What is the DDx for basal-predominant fibrotic change?
What is the most common cause?
Describe each one.
- Idiopathic pulmonary fibrosis (IPF), which is a clinical syndrome of progressive pulmonary fibrosis of unknown etiology and is most common cause of basilar fibrosis. It almost always features basilar honeycombing.
- End-stage asbestosis. Asbestosis is an asbestos-induced inflammatory process ultimately producing pulmonary fibrosis. Usually, other signs of asbestos exposure are present, such as pleural plaques.
- Nonspecific interstitial pneumonia (NSIP), fibrotic form.
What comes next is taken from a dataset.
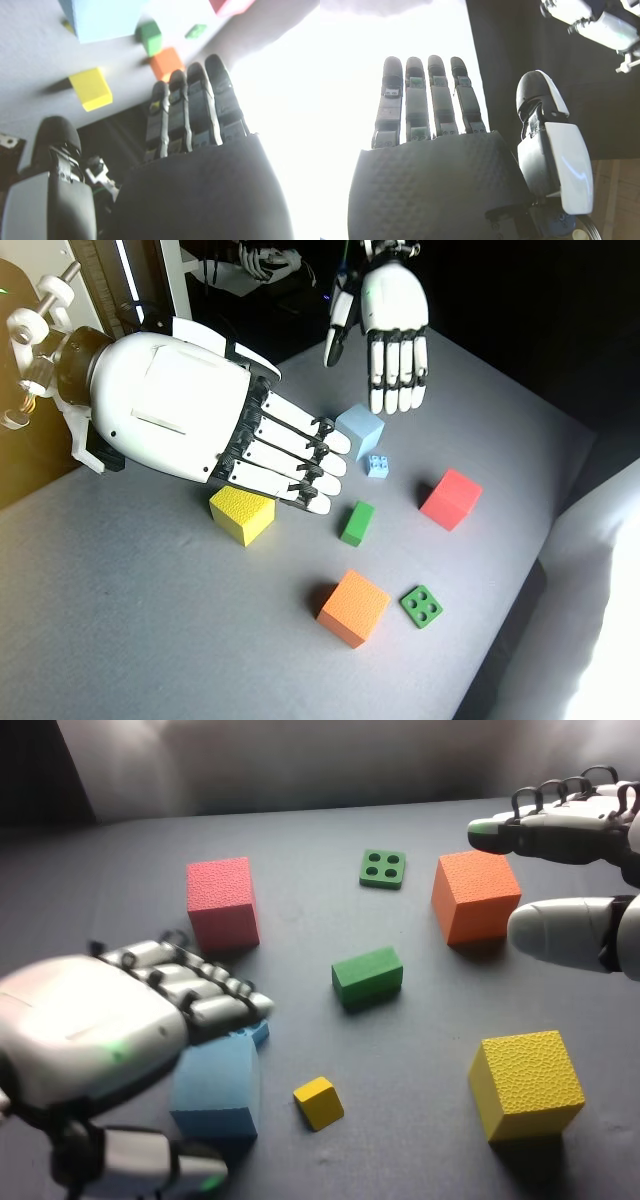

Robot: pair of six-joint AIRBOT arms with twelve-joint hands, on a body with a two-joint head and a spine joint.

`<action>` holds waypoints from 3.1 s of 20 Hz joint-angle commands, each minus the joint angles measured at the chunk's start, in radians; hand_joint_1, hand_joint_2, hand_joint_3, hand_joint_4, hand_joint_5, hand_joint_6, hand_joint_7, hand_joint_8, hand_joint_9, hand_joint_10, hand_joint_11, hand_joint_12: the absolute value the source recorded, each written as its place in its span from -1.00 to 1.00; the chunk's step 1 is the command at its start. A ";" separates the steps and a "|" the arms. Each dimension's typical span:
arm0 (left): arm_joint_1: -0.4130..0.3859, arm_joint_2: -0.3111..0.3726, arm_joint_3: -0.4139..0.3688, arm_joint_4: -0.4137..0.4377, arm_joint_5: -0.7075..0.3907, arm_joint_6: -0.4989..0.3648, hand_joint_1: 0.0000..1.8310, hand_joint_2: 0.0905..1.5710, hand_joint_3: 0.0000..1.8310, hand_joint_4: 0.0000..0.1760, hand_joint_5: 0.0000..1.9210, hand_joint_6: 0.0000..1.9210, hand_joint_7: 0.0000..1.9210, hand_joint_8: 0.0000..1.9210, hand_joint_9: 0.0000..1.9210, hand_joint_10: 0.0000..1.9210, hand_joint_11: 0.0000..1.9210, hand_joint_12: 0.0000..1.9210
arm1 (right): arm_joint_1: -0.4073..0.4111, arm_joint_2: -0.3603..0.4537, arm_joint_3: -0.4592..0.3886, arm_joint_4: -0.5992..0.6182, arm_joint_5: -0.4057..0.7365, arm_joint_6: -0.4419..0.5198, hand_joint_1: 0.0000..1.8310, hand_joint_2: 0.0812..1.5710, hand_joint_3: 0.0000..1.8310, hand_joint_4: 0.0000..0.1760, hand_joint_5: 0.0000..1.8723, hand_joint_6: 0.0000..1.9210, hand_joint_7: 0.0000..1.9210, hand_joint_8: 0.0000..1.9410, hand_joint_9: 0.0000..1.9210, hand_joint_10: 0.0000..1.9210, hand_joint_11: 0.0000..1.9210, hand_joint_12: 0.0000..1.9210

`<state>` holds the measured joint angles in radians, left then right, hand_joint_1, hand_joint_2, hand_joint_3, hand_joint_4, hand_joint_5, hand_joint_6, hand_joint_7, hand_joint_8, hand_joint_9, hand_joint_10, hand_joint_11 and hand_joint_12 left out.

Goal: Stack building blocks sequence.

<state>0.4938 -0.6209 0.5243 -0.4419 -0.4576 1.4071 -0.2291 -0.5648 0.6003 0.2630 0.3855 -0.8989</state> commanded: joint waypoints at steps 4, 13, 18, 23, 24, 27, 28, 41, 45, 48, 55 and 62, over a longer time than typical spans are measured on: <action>-0.019 -0.043 -0.002 -0.121 -0.108 0.131 0.12 0.24 -1.00 -1.00 -0.91 -1.00 -0.90 -1.00 -0.91 -1.00 -1.00 -0.69 | 0.004 0.012 -0.002 -0.001 0.123 0.012 -0.87 0.64 -1.00 -1.00 -0.77 -1.00 -0.77 -1.00 -0.80 -1.00 -1.00 -0.47; -0.034 -0.115 0.024 -0.406 -0.135 0.389 0.36 0.26 -1.00 -1.00 -0.95 -1.00 -0.98 -1.00 -1.00 -1.00 -1.00 -0.86 | 0.004 0.012 -0.002 -0.001 0.124 0.015 -0.96 0.68 -1.00 -1.00 -0.78 -1.00 -0.80 -1.00 -0.83 -0.99 -1.00 -0.50; -0.034 -0.162 0.031 -0.520 -0.180 0.458 0.35 0.24 -1.00 -1.00 -0.96 -0.99 -0.98 -1.00 -1.00 -1.00 -1.00 -1.00 | 0.005 0.012 -0.002 -0.001 0.124 0.019 -0.95 0.68 -1.00 -1.00 -0.78 -0.99 -0.78 -0.99 -0.81 -0.99 -1.00 -0.54; -0.034 -0.196 0.041 -0.597 -0.214 0.504 0.31 0.19 -1.00 -1.00 -0.99 -1.00 -1.00 -1.00 -1.00 -1.00 -0.98 -0.99 | 0.005 0.012 -0.002 -0.001 0.124 0.019 -0.99 0.70 -1.00 -1.00 -0.82 -1.00 -0.81 -1.00 -0.84 -1.00 -1.00 -0.62; -0.034 -0.201 0.046 -0.605 -0.217 0.510 0.29 0.21 -1.00 -1.00 -1.00 -1.00 -1.00 -1.00 -1.00 -1.00 -1.00 -1.00 | 0.005 0.012 -0.002 -0.001 0.123 0.020 -1.00 0.70 -1.00 -1.00 -0.83 -1.00 -0.82 -1.00 -0.85 -1.00 -1.00 -0.64; -0.034 -0.212 0.062 -0.618 -0.218 0.522 0.31 0.20 -1.00 -1.00 -0.99 -1.00 -1.00 -1.00 -1.00 -1.00 -0.99 -1.00 | 0.005 0.012 -0.002 -0.001 0.123 0.022 -0.99 0.71 -1.00 -1.00 -0.80 -1.00 -0.80 -1.00 -0.84 -1.00 -1.00 -0.60; -0.034 -0.216 0.067 -0.623 -0.218 0.526 0.23 0.23 -1.00 -1.00 -1.00 -1.00 -1.00 -1.00 -1.00 -1.00 -1.00 -1.00 | 0.006 0.012 -0.002 -0.001 0.123 0.024 -0.98 0.71 -1.00 -1.00 -0.80 -1.00 -0.81 -1.00 -0.84 -1.00 -1.00 -0.59; -0.032 -0.266 0.106 -0.730 -0.218 0.621 0.24 0.22 -1.00 -1.00 -1.00 -1.00 -1.00 -1.00 -1.00 -1.00 -1.00 -1.00 | 0.006 0.012 -0.004 -0.002 0.123 0.049 -1.00 0.69 -1.00 -1.00 -0.75 -1.00 -0.76 -1.00 -0.80 -1.00 -1.00 -0.52; -0.032 -0.288 0.111 -0.770 -0.237 0.648 0.27 0.26 -0.99 -1.00 -1.00 -1.00 -1.00 -1.00 -1.00 -1.00 -1.00 -1.00 | 0.006 0.012 -0.004 -0.002 0.123 0.048 -0.98 0.70 -1.00 -1.00 -0.77 -1.00 -0.76 -1.00 -0.80 -1.00 -1.00 -0.54; -0.032 -0.304 0.112 -0.783 -0.255 0.651 0.30 0.30 -0.98 -1.00 -1.00 -1.00 -1.00 -1.00 -1.00 -1.00 -1.00 -1.00 | 0.006 0.012 -0.004 -0.002 0.123 0.048 -0.96 0.69 -1.00 -1.00 -0.75 -1.00 -0.75 -1.00 -0.79 -1.00 -1.00 -0.50; -0.036 -0.327 0.114 -0.802 -0.281 0.651 0.36 0.35 -0.98 -1.00 -0.97 -0.99 -0.98 -0.99 -1.00 -1.00 -0.97 -0.98 | 0.007 0.012 -0.003 0.001 0.124 0.043 -0.95 0.69 -1.00 -1.00 -0.73 -1.00 -0.72 -1.00 -0.75 -0.99 -1.00 -0.45; -0.042 -0.328 0.114 -0.804 -0.288 0.651 0.52 0.45 -1.00 -1.00 -0.17 -0.09 0.00 0.06 -0.22 0.50 -0.70 0.37 | 0.007 0.012 -0.003 0.001 0.124 0.043 -0.95 0.71 -1.00 -1.00 -0.76 -0.99 -0.75 -0.99 -0.79 -0.99 -1.00 -0.53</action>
<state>0.4522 -0.9508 0.6376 -1.2610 -0.7197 2.0533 -0.2352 -0.5648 0.5999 0.2665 0.3920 -0.8616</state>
NSIP is an idiopathic pneumonia. It is a lung response to injury commonly associated with collagen vascular disease and drug reaction.
- The two histologic subtypes are cellular and fibrotic forms, of which the latter may produce basal-predominant fibrosis. In contrast to IPF, honeycombing is usually absent.
What is the DDx for upper lobe fibrotic changes?
- Although IPF is the most common cause of pulmonary fibrosis, fibrosis primarily affecting the upper lobes should raise concern for an alternative diagnosis, such as:
- End-stage sarcoidosis. Sarcoidosis is a disease that primarily affects the upper lobes. The late stage of sarcoidosis leads to upper-lobe predominant fibrosis.
- Chronic hypersensitivity pneumonitis may cause upper-lobe fibrosis in long-standing disease.
- End-stage silicosis. The late stage of silicosis may lead to fibrosis with an upper lobe predominance.